Records drawn from a dataset:
----

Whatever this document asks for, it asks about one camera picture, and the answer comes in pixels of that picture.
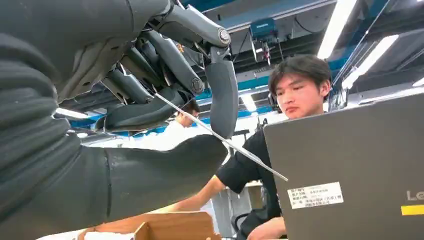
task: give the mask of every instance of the white shirt
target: white shirt
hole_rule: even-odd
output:
[[[184,127],[174,120],[169,123],[162,133],[143,136],[140,140],[124,144],[122,147],[167,151],[175,148],[185,140],[200,134],[210,133],[201,127]]]

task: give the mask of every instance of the thin metal stick
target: thin metal stick
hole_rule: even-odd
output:
[[[182,109],[180,109],[179,107],[177,107],[176,105],[174,105],[172,102],[168,101],[166,98],[164,98],[163,96],[161,96],[159,93],[156,93],[155,96],[157,96],[162,101],[164,101],[166,104],[168,104],[171,107],[173,107],[174,109],[176,109],[178,112],[182,113],[184,116],[186,116],[189,119],[191,119],[196,124],[200,125],[204,129],[208,130],[212,135],[214,135],[215,137],[217,137],[219,140],[221,140],[224,143],[228,144],[233,149],[239,151],[241,154],[243,154],[244,156],[246,156],[247,158],[249,158],[253,162],[259,164],[264,169],[268,170],[269,172],[271,172],[272,174],[276,175],[277,177],[283,179],[286,182],[289,181],[289,179],[287,177],[283,176],[279,172],[275,171],[274,169],[270,168],[265,163],[263,163],[262,160],[259,157],[257,157],[255,154],[253,154],[250,151],[244,149],[243,147],[240,147],[240,146],[235,145],[230,139],[223,138],[218,133],[216,133],[212,129],[210,129],[204,122],[202,122],[201,120],[197,119],[196,117],[194,117],[190,113],[187,113],[187,112],[183,111]]]

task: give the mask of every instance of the man's hair
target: man's hair
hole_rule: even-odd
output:
[[[299,74],[313,80],[317,87],[330,80],[331,71],[328,63],[314,55],[297,55],[282,61],[271,73],[268,88],[272,95],[277,95],[277,85],[284,74]]]
[[[193,98],[191,99],[183,108],[182,110],[186,113],[192,114],[193,111],[196,111],[200,113],[200,107],[197,104],[196,100]]]

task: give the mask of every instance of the wooden box
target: wooden box
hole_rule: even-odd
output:
[[[211,216],[201,211],[145,213],[87,228],[77,240],[84,240],[88,232],[134,233],[133,240],[221,240]]]

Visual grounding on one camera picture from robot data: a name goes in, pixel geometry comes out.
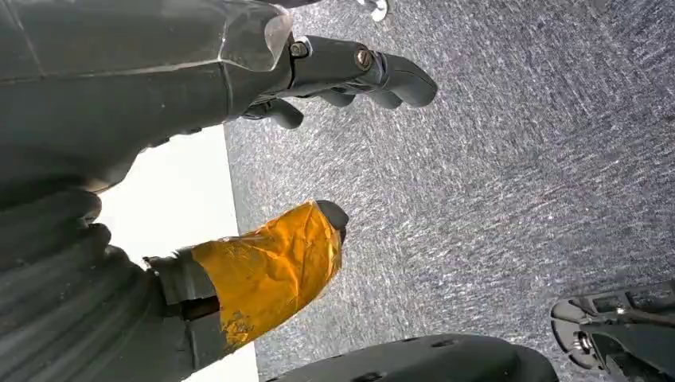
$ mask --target robotic arm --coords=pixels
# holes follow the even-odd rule
[[[221,46],[222,25],[206,22],[223,11],[213,7],[0,1],[0,380],[181,380],[254,337],[221,333],[229,284],[215,281],[204,248],[149,258],[143,270],[94,223],[96,193],[122,181],[147,147],[241,116],[295,128],[302,115],[285,97],[345,106],[365,94],[419,107],[435,96],[412,62],[352,41],[287,35],[269,68],[242,68],[248,61],[222,49],[248,52],[255,42]],[[263,11],[242,13],[228,30],[283,21]],[[190,45],[210,33],[218,45]],[[219,59],[201,60],[213,46]],[[344,212],[326,201],[305,211],[339,232],[339,248]],[[274,231],[261,229],[252,235]]]

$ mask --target black plastic cover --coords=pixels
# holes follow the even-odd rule
[[[268,382],[556,382],[534,350],[492,337],[443,334],[371,346]]]

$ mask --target metal screw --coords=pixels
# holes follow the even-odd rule
[[[589,354],[593,350],[593,343],[591,339],[583,332],[579,332],[576,335],[576,339],[572,342],[572,347],[577,350],[581,350],[586,354]]]
[[[304,58],[310,55],[310,50],[307,48],[307,45],[301,41],[296,41],[291,44],[291,57],[293,58]]]
[[[356,58],[357,66],[364,72],[370,70],[370,67],[373,66],[373,54],[367,48],[359,48]]]

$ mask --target robotic finger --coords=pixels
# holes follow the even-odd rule
[[[412,61],[371,51],[358,42],[307,36],[289,44],[288,51],[292,71],[288,87],[263,95],[245,118],[274,117],[282,126],[295,128],[302,122],[299,111],[270,99],[319,97],[345,107],[364,94],[383,108],[396,109],[403,103],[427,106],[438,92],[436,82]]]

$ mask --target gold foil wrap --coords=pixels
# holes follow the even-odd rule
[[[341,267],[340,233],[314,202],[241,237],[192,249],[220,302],[230,353],[299,312]]]

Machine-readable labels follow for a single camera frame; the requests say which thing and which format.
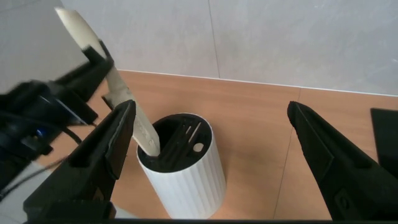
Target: white cylindrical knife holder
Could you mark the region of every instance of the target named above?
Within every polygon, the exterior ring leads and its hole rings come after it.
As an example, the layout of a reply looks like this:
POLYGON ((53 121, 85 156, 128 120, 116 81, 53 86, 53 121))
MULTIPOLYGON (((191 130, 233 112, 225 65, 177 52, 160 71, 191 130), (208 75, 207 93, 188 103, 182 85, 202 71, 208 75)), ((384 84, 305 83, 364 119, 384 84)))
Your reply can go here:
POLYGON ((210 124, 194 114, 154 123, 161 152, 137 157, 171 218, 206 219, 221 206, 226 182, 210 124))

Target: white knife handle
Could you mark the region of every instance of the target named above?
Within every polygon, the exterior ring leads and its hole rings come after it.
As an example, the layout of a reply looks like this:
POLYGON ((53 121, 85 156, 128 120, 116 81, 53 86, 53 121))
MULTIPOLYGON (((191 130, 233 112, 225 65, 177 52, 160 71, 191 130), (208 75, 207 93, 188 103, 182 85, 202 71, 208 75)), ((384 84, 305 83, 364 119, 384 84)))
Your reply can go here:
MULTIPOLYGON (((59 7, 55 8, 55 10, 69 34, 82 50, 92 46, 102 57, 106 58, 106 54, 100 42, 98 42, 97 35, 78 12, 59 7)), ((126 100, 134 100, 136 102, 136 119, 132 137, 147 155, 158 156, 160 154, 159 135, 115 67, 107 74, 106 80, 108 81, 110 92, 105 98, 113 106, 117 106, 126 100)))

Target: wall tile
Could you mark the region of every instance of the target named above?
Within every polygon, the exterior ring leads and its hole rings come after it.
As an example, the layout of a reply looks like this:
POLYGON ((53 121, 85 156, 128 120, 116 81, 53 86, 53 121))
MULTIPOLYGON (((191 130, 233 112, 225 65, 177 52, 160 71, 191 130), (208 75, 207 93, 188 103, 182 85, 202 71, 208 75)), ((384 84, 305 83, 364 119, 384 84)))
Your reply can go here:
POLYGON ((86 61, 54 11, 41 0, 0 13, 0 92, 30 79, 57 78, 86 61))
POLYGON ((24 4, 32 3, 38 0, 1 0, 0 1, 0 12, 6 10, 15 9, 17 7, 23 6, 24 4))
POLYGON ((119 69, 218 77, 208 1, 78 1, 119 69))
POLYGON ((221 78, 398 95, 398 1, 210 0, 221 78))

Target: wooden tabletop
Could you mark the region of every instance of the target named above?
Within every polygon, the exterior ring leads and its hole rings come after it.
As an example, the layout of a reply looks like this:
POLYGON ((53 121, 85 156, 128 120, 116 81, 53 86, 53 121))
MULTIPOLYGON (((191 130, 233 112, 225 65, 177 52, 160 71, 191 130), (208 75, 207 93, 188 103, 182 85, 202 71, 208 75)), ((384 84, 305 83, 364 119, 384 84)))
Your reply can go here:
MULTIPOLYGON (((139 72, 121 75, 149 119, 169 114, 199 114, 212 125, 227 180, 226 198, 212 218, 330 219, 327 207, 287 117, 289 101, 313 108, 366 154, 377 159, 369 109, 398 110, 398 98, 277 85, 230 82, 139 72)), ((101 95, 90 106, 99 123, 109 112, 101 95)), ((72 128, 85 138, 92 127, 72 128)), ((76 148, 65 135, 54 152, 41 157, 49 164, 76 148)), ((168 218, 140 168, 131 141, 112 201, 141 218, 168 218)))

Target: black object
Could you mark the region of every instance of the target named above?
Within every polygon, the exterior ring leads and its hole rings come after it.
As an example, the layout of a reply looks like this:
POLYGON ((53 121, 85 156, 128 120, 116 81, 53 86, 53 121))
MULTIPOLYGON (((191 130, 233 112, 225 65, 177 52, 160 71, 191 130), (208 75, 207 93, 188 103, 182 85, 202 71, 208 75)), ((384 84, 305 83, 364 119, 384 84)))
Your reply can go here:
POLYGON ((83 53, 89 62, 58 80, 20 83, 0 95, 0 190, 31 161, 50 153, 50 143, 65 127, 91 124, 97 118, 86 102, 114 64, 102 42, 101 45, 108 58, 88 47, 83 53))
POLYGON ((311 108, 288 117, 333 220, 398 220, 398 180, 311 108))
POLYGON ((210 125, 194 114, 173 114, 154 123, 159 135, 160 154, 151 157, 138 147, 138 158, 144 166, 157 172, 176 172, 199 161, 207 152, 212 140, 210 125), (202 143, 200 152, 193 146, 202 143))
POLYGON ((398 111, 371 108, 379 164, 398 179, 398 111))
POLYGON ((24 202, 29 220, 102 220, 116 214, 110 202, 131 140, 136 104, 107 115, 24 202))

----

Activity:
In the data above, which lines have "robotic"? Report each of them.

Exercise solution:
$ mask --target robotic arm --coords=pixels
$ mask --target robotic finger --coords=pixels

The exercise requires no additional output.